• Assignment:
Once a line is found to contain "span", copy it out of the listing.

• Information provided:
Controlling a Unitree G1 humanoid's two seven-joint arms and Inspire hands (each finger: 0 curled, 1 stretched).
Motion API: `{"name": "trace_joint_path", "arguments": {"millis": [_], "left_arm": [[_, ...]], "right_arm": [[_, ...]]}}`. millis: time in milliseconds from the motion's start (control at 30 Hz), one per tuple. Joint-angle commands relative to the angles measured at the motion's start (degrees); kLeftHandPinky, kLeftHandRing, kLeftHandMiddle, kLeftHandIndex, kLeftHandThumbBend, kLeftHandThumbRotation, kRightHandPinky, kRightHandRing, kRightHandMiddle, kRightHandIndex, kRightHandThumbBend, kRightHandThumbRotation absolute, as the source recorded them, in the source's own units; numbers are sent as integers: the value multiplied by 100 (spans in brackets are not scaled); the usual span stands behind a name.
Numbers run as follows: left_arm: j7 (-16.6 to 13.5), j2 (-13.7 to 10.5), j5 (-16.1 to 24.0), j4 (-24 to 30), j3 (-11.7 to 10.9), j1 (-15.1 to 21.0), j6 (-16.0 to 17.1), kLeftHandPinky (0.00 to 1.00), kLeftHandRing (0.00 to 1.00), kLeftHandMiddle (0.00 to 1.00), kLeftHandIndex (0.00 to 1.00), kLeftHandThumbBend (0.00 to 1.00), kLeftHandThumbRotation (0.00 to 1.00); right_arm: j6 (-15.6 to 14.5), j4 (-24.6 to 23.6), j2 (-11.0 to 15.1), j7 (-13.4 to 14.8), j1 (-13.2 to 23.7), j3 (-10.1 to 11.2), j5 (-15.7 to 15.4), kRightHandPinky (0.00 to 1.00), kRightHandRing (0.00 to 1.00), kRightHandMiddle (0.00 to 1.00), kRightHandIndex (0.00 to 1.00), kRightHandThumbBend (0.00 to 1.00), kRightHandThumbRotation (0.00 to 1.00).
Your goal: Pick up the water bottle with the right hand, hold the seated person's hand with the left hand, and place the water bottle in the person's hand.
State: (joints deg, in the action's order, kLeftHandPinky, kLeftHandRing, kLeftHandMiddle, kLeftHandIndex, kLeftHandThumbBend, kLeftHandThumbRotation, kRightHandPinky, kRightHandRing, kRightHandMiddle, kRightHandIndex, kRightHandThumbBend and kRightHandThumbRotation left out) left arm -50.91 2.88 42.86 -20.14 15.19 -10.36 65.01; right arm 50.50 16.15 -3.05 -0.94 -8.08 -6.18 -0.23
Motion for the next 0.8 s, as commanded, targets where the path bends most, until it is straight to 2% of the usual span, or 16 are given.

• Answer to the exercise:
Motion API: `{"name": "trace_joint_path", "arguments": {"millis": [_], "left_arm": [[_, ...]], "right_arm": [[_, ...]]}}`. millis: time in milliseconds from the motion's start (control at 30 Hz), one per tuple. Joint-angle commands relative to the angles measured at the motion's start (degrees); kLeftHandPinky, kLeftHandRing, kLeftHandMiddle, kLeftHandIndex, kLeftHandThumbBend, kLeftHandThumbRotation, kRightHandPinky, kRightHandRing, kRightHandMiddle, kRightHandIndex, kRightHandThumbBend, kRightHandThumbRotation absolute, as the source recorded them, in the source's own units; numbers are sent as integers: the value multiplied by 100 (spans in brackets are not scaled); the usual span stands behind a name.
Motion for the next 0.8 s, as commanded, targets where the path bends most, until it is straight to 2% of the usual span, or 16 are given.

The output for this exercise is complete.